The cryptocurrency market continues to decline. Market capitalization has dropped to $285 billion, while bitcoin has fallen to almost $6,000.

Bears continue to reign on the cryptocurrency market. The bitcoin rate, which, over the weekend, tried to overcome resistance and gain a foothold at $9,500- $10,000, returned to fall at the beginning of this week. On 6 February, bitcoin fell below $7,000 and is now approaching $6,100. At the lowest point, the average bitcoin rate touched $6,106.94. It is the lowest level since mid-November 2017. Compared with the mid-December peaks, bitcoin collapsed more than three-fold.

The period of decline embraced the entire cryptocurrency market. Prices of largest cryptocurrencies from the top 20 also fell to their lowest levels. Thus, Ripple declined to $0.61; Bitcoin Cash dropped to $794, and Litecoin fell to $110.

The cryptocurrency market capitalization shrank to $285 billion, after topping $800 billion in mid-December. The bitcoin dominance index increased to 36.9%, but it still remains at a low level in comparison with the previous periods.

What happens to the cryptocurrency market?

Several factors influence the cryptocurrency market. First, there is increasing pressure from national regulators. In South Korea, one of the largest markets for cryptocurrencies, new rules of cryptocurrency trading entered into force. According to the new rules, account holders will be obligatorily identified, and foreigners and minors are not allowed to participate in trading operations. Chinese authorities continue to struggle with digital assets. Last media publications revealed that China plans to block cryptocurrency-related websites using its Great China Firewall. In this section, you can find information on what ICO projects are on the "blacklist". Access to websites, offering cryptocurrency trading and ICOs, will be prohibited from the IP-addresses of mainland China. The EU authorities, in particular, France and Germany, are calling on G20 to put the cryptocurrency regulation issue on the agenda at the upcoming summit in Argentina. Financial authorities of India, a growing market with huge potential and interest in cryptocurrencies, complicates tax regime for cryptocurrency companies, refuse to recognize them as a legal tender and quake the market with contradictory statements that demonstrate hostile rhetoric toward new digital assets.

Secondly, the celebration of the Lunar New Year is nearing in China. In 2018, it falls on 16 February. This period is traditionally associated with a decrease in trading operations. According to various experts, this is due to the fact that retail investors in China withdraw funds from assets, including cryptocurrencies, in order to spend money on gifts on the eve of the Chinese New Year. Despite the ban on cryptocurrency trading in China, Chinese citizens continue to actively invest in cryptocurrencies, mainly through accounts opened in Hong Kong. Celebrating the Chinese New Year will continue after 16 February for another two weeks. At this time, most businesses and companies in the country go on vacation, and the Chinese people go to visit relatives and friends. Business life in this period is frozen.

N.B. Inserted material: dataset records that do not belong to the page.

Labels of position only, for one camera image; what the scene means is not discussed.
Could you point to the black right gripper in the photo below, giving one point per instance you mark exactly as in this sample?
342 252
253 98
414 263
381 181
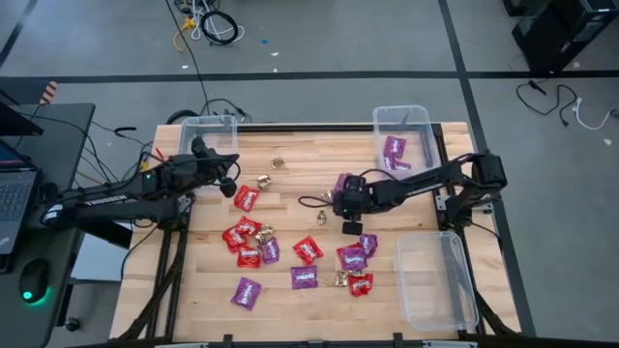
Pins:
353 195

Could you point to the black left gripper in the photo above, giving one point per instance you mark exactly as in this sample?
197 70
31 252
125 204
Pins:
205 164

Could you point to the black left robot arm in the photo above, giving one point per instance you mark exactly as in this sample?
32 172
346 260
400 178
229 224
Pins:
111 205

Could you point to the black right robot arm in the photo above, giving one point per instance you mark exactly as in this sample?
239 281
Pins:
425 181

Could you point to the small clear plastic bin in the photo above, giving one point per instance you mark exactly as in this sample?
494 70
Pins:
403 123
213 128

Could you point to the large clear plastic bin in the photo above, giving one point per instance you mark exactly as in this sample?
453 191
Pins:
435 280

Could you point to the dark grey desk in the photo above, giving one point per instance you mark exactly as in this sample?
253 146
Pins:
67 125

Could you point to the small black desk device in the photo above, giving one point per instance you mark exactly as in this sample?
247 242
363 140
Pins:
48 192

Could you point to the orange black striped object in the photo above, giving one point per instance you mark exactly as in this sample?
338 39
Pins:
48 92

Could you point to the dark laptop computer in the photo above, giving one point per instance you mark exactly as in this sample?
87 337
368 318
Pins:
14 193

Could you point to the black monitor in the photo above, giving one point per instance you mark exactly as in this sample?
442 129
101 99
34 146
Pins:
14 125

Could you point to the black caster wheel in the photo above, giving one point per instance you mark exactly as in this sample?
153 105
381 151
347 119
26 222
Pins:
72 324

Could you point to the black computer mouse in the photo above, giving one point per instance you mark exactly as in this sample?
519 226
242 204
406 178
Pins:
34 280

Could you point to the black computer tower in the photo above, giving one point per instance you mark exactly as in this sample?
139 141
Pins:
561 34

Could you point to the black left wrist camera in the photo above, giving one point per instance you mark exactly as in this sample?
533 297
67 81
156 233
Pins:
228 187

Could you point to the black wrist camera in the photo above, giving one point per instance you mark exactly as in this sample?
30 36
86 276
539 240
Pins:
352 228
228 187

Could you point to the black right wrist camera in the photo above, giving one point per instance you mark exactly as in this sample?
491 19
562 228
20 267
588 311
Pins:
352 228

Thirdly, the market was entered by institutional investors in mid-December. It became possible through the launch of bitcoin futures on two Chicago-based stock exchanges, CBOE and CME. According to the US Commodity Futures Trading Commission (CFTC), the majority of institutional investors prefer to bet on the drop of bitcoin. According to statistics for the week ended 30 January, they increased their short positions to 4842 against 2703 long contracts. Bear ratio, calculated by dividing the number of bearish contracts by the number of bullish ones, jumped to 1.79.

Fourthly, market participants are concerned about the investigation of the US financial regulator into BitFinex and Tether. With Tether issuing several million of USDT tokens, which are used on many popular crypto-exchanges as an analog of the US dollar, the Commodity Futures Trading Commission sent a subpoena to Tether. Although this happened on 6 December, market fears that the US regulator suspect that not all Tether tokens are backed by real bank deposits. This issue has long been controversial in the crypto-community, as many bitcoin enthusiasts assume that USDT tokens are not secured by anything and are emitted to manipulate the market, and this can ultimately lead to the market collapse. Doubts grew even more after Tether confirmed that it had recently broken off relations with its auditor Friedman LLP, who was supposed to check Tether's bank accounts and confirm that they correspond in volume to the number of issued USDT.